After experiencing chest pains during the night following the team's Monday night game and into Tuesday morning, Rossley was taken to a local Green Bay hospital, where after a series of tests, the medical team performed the procedure.

Sherman made the announcement Wednesday in his regular mid-week press conference.

"During the night at home, and then he came in here and didn't feel well," Sherman said when asked about when Rossley began feeling discomfort. "Around 7:00 he went over there and had it taken care of. He was going to come in today and I said, 'Don't come in'."

Rossley will not be out of the office long, likely returning to work at Lambeau Field Thursday.

"He's fine, everything went well," said Sherman. "He's at home right now. He will probably be in tomorrow, probably somewhat moderated, but he will be in tomorrow."

The 58-year-old Rossley is in his fifth season as the Packers' offensive coordinator, having been hired by Sherman in January of 2000, a week after Sherman took over as head coach of the team.
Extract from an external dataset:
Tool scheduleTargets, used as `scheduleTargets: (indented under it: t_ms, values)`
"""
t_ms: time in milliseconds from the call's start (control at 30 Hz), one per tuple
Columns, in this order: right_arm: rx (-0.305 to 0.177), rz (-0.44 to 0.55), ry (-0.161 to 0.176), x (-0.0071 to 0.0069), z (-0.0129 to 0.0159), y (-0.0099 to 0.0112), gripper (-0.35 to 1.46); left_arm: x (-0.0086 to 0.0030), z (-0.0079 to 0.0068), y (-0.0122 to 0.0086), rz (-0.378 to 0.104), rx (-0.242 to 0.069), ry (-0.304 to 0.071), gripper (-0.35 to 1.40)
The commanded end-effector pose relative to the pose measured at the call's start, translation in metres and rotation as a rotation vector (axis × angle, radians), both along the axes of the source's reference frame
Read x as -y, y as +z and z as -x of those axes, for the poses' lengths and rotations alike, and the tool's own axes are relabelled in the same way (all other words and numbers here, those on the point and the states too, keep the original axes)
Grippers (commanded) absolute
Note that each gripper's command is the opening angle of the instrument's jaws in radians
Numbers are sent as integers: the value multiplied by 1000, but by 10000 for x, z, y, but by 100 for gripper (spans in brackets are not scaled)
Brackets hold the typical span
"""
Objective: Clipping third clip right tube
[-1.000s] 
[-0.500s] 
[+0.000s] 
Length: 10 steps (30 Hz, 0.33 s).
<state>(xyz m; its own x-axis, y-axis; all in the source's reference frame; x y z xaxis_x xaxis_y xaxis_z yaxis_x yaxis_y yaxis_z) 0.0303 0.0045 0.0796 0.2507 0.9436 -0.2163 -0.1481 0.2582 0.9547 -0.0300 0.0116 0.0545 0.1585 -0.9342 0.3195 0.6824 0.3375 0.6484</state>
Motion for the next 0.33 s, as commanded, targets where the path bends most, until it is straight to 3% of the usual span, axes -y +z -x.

It is not clear at this point whether Rossley will travel with the team to Detroit to face the Lions Sunday, but in the case that the coordinator can not, Sherman would assume the responsibility of calling the offensive plays from the sideline.

The move should not cause much, if any, disruption in the calling of the game, as Sherman, a former offensive coordinator himself, is always heavily involved in the offensive game plan each week.

As head coach, he hears every play that's called through his headset and always has veto power to change the play or make his own play call at any time.

Other head coaches around the NFL who also double as the play-callers for their respective offenses include Tampa Bay's Jon Gruden, Seattle's Mike Holmgren, Mike Martz of St. Louis, Philadelphia's Andy Reid, Mike Shanahan in Denver and Oakland's Norv Turner.

Sherman and Rossley consult the same game plan sheet during games, so the move will not present a lot of change from a preparation standpoint.

Sherman and the rest of the offensive coaching staff prepared the weekly game plan as usual Tuesday, with Sherman then taking Rossley's place in installing the game plan during the team's offensive meetings Wednesday.